La prospettiva di lungo termine si basa – da parte sua – su un meccanismo valutario più complesso. Ogni importazione pagata in dollari implica che questi vengano poi scambiati con la valuta locale del fornitore estero. Questo flusso costante di biglietti verdi in uscita non determina automaticamente un indebolimento del dollaro, poiché la sua funzione di riserva di valore internazionale ne alimenta la domanda globale: gran parte dei dollari usciti rientra sotto forma di investimenti.

Riducendo – invece- le importazioni attraverso dazi mirati, si limita la quantità di dollari che circolano all’estero e, di conseguenza, la necessità di convertirli in altre valute. Ed è questo cui punta Miran: con meno domanda internazionale per la moneta americana, la pressione al rialzo sul tasso di cambio si attenua, aprendo la strada a una graduale svalutazione.

I Plaza Accord

In questa logica, le tariffe non sono solo uno strumento economico ma anche un mezzo di pressione politica, utile per spingere altri Paesi ad accordi multilaterali che prevedano interventi coordinati sui mercati valutari. Un precedente storico spesso citato è l’intesa del 1985 (”Plaza Accord”) tra le principali economie industrializzate, nota per aver ridimensionato un dollaro eccessivamente forte tramite azioni congiunte. All’epoca l’operazione ebbe successo, ma oggi le condizioni geopolitiche sono molto diverse: mancano sia il consenso internazionale sia il contesto di cooperazione che rese possibile quell’esperimento.

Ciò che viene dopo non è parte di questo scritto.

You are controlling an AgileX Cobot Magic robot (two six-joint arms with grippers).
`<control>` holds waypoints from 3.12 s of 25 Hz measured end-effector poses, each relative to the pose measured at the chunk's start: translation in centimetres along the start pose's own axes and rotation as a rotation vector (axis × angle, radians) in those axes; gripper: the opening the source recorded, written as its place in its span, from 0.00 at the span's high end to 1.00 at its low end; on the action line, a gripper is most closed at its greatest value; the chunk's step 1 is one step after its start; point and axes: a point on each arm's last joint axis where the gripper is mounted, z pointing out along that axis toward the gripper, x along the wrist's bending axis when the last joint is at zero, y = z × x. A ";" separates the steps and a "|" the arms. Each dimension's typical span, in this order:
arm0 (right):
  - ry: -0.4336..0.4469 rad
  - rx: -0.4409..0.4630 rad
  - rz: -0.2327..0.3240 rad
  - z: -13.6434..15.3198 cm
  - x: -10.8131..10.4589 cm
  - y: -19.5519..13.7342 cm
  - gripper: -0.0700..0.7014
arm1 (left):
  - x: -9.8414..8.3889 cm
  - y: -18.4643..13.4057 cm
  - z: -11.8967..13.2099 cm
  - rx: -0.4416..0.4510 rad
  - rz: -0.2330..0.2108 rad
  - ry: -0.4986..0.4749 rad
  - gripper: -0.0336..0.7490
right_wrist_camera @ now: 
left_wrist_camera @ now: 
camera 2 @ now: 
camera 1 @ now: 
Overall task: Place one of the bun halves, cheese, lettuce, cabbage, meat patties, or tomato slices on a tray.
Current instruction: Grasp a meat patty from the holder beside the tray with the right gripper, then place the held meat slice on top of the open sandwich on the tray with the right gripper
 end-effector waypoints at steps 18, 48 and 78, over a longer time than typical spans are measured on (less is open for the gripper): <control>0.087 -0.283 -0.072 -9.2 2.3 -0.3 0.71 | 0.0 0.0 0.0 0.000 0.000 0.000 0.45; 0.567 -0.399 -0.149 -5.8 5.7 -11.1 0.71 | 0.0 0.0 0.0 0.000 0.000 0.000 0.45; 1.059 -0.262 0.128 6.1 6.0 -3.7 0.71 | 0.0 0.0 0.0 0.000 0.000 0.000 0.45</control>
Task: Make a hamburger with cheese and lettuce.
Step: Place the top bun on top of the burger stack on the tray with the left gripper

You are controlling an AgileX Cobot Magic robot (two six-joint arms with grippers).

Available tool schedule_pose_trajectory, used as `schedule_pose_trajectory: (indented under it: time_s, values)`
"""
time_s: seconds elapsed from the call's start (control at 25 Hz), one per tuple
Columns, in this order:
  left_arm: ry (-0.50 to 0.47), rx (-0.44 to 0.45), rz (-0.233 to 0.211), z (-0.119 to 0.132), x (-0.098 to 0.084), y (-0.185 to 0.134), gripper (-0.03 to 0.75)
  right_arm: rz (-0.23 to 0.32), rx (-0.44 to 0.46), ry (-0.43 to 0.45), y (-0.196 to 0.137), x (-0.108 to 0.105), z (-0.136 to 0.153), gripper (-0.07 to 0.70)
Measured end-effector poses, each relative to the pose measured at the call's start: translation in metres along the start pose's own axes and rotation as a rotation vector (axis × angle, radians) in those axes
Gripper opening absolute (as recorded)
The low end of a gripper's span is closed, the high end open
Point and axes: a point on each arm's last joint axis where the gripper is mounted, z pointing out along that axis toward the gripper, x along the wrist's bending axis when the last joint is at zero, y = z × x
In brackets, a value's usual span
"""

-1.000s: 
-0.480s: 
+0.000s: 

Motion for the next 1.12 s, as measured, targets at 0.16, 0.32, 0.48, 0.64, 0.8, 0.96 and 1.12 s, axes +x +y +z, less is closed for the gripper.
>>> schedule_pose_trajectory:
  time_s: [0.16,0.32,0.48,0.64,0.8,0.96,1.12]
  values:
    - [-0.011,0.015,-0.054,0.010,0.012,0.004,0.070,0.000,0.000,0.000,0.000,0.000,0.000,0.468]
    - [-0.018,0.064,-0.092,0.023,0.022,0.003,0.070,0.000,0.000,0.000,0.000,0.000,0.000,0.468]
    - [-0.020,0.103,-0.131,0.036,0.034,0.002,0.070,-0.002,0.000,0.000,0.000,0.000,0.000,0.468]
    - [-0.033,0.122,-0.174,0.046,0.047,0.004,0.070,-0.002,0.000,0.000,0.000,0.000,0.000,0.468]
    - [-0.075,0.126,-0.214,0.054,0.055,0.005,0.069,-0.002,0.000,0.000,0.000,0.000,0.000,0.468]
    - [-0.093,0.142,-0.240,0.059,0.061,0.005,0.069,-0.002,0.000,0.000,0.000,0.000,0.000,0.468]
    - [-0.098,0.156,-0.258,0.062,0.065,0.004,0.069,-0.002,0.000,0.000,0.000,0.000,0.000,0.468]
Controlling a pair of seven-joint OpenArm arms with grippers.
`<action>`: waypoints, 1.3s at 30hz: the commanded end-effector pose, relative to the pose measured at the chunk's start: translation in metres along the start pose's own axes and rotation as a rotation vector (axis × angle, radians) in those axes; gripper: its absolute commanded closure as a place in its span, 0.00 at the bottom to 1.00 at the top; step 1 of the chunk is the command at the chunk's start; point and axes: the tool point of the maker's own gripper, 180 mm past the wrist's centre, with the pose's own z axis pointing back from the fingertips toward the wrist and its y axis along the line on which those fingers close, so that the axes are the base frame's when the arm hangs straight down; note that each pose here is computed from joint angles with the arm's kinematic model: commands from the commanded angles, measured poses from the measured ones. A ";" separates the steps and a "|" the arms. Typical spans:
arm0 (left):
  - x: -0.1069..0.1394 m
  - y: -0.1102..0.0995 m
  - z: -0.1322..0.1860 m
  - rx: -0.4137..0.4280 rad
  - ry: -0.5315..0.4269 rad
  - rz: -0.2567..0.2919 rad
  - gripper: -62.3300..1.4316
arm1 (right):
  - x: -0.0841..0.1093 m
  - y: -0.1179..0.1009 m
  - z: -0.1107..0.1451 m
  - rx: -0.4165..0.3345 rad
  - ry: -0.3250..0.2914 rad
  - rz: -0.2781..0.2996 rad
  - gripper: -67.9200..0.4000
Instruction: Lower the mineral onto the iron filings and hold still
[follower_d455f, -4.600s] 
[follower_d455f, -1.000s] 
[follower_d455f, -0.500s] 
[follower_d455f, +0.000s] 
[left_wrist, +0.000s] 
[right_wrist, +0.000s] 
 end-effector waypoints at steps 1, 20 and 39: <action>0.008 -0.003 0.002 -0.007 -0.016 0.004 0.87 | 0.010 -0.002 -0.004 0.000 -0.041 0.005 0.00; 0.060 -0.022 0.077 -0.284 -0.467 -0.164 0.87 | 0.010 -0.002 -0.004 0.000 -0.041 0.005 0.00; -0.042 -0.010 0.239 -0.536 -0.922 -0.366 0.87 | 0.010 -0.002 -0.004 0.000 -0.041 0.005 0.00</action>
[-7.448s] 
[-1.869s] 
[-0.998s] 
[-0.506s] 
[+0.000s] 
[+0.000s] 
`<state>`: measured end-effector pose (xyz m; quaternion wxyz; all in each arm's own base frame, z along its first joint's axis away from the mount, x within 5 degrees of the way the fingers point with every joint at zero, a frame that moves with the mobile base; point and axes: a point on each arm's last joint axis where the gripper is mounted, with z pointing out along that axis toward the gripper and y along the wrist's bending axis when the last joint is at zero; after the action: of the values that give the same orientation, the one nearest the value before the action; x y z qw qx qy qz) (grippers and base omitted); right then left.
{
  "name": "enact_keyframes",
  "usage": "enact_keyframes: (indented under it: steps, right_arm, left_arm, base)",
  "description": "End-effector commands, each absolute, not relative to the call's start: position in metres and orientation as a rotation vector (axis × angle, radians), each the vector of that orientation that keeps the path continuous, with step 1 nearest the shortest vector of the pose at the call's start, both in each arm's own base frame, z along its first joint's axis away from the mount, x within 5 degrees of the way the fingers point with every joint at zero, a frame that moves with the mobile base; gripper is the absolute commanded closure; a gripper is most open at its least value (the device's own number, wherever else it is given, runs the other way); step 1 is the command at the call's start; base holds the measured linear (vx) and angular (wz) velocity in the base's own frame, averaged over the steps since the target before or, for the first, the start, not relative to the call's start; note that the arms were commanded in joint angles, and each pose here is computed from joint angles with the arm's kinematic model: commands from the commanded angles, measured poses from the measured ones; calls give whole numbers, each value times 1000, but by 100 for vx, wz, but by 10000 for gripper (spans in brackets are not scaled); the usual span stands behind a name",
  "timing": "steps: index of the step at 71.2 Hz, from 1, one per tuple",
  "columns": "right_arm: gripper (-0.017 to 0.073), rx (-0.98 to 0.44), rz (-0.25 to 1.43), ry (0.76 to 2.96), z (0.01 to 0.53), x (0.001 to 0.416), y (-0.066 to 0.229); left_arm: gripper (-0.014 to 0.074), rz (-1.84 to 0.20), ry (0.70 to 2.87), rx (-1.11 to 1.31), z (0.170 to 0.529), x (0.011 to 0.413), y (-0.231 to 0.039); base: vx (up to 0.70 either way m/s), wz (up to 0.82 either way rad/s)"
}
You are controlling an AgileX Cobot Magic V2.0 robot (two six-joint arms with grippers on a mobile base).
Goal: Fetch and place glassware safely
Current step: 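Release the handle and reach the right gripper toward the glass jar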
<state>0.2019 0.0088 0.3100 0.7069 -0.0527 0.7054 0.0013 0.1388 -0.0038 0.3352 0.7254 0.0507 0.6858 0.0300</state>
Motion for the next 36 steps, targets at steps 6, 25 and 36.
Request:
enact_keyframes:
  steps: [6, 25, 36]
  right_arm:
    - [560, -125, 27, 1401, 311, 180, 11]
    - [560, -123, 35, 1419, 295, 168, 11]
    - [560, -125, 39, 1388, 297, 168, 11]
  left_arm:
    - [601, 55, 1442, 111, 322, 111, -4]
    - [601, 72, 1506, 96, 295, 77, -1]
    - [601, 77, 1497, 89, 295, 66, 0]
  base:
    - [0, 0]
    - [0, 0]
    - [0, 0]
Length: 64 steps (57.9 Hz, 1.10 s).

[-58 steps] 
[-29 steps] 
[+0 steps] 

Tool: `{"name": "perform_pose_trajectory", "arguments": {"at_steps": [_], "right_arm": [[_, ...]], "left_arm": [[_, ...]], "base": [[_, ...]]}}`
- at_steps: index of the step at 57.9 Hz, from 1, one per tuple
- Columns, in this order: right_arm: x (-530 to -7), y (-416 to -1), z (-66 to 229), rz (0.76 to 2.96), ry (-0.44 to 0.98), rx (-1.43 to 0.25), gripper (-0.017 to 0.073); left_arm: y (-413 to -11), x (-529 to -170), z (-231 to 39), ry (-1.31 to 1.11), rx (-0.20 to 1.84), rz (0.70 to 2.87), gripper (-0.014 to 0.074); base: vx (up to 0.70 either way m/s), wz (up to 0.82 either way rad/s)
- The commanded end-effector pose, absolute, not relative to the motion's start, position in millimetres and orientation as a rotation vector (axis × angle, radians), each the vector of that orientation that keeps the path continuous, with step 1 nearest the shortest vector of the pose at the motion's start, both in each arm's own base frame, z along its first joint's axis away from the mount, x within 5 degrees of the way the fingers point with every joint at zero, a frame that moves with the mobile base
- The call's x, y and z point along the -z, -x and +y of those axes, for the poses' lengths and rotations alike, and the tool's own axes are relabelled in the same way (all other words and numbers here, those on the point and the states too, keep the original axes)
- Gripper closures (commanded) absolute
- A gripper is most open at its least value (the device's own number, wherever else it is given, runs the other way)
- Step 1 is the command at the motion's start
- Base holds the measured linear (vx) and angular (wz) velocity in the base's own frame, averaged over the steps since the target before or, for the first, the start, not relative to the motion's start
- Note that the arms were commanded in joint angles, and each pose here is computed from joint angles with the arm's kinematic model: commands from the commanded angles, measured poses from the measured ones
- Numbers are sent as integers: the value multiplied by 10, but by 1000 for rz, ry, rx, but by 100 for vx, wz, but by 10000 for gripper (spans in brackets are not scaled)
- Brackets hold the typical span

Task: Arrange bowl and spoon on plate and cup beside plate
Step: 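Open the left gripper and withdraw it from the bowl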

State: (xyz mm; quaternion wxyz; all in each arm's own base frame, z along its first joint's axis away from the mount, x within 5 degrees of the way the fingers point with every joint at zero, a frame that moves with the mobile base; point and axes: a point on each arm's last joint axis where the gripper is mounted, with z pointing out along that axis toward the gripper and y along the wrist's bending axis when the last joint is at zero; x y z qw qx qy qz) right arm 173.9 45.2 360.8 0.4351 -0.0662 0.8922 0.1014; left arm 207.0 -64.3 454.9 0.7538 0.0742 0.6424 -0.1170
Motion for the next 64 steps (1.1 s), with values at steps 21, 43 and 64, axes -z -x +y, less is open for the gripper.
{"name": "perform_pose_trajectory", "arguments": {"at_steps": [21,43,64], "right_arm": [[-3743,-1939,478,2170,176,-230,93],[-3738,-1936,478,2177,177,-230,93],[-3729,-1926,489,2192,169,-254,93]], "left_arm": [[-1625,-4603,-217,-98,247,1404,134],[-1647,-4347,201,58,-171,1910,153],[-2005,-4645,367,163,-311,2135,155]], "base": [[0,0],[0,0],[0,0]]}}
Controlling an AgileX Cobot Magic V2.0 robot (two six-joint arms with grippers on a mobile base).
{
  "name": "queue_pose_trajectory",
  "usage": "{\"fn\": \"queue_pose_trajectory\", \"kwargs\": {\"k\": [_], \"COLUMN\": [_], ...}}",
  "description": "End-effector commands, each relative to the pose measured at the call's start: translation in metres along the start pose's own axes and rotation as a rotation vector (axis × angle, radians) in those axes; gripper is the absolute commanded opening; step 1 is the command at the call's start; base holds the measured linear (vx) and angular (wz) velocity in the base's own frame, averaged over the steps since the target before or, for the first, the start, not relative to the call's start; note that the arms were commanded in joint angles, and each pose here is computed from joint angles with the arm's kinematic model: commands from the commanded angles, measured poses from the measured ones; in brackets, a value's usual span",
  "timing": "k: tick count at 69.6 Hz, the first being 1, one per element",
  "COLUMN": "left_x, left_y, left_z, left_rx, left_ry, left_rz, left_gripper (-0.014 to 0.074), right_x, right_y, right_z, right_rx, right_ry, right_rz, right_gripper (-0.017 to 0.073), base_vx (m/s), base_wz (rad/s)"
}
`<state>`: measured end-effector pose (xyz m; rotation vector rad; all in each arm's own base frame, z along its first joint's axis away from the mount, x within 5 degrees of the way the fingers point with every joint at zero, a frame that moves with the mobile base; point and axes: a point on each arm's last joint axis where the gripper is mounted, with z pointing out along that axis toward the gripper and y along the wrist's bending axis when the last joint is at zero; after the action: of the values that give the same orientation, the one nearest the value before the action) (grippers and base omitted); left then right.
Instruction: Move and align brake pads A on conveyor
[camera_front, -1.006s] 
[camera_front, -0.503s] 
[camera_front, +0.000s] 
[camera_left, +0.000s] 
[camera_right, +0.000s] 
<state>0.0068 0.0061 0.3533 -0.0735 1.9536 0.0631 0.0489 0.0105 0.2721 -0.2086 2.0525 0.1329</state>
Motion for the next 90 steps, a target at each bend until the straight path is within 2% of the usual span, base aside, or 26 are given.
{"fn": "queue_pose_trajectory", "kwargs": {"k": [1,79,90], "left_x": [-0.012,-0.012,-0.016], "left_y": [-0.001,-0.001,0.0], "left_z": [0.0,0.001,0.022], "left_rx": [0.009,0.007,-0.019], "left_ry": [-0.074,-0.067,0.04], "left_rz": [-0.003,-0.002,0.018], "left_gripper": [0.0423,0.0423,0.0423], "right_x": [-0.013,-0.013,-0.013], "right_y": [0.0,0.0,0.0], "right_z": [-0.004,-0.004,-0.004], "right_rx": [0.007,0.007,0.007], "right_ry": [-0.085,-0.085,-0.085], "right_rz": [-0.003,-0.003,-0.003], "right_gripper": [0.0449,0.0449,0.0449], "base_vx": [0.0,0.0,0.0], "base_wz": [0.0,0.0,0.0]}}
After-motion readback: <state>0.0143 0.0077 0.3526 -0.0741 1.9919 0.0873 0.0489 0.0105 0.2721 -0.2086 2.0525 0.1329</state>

Indipendenza della Fed? No!

Infine i rapporti tra politica e banche centrali, in particolare la Fed. Miran, rispetto a questo fronte, ha espresso più volte una visione critica sull’attuale livello di indipendenza della Federal Reserve, sostenendo che sia sopravvalutato e che la banca centrale sia già, in parte, integrata nell’azione dell’esecutivo. In un articolo su Barron’s ha affermato che la separazione tra politica fiscale e monetaria è già in parte erosa, e che «Se è vero che le persone determinano la politica, allora la Fed è già integrata con il resto del potere esecutivo».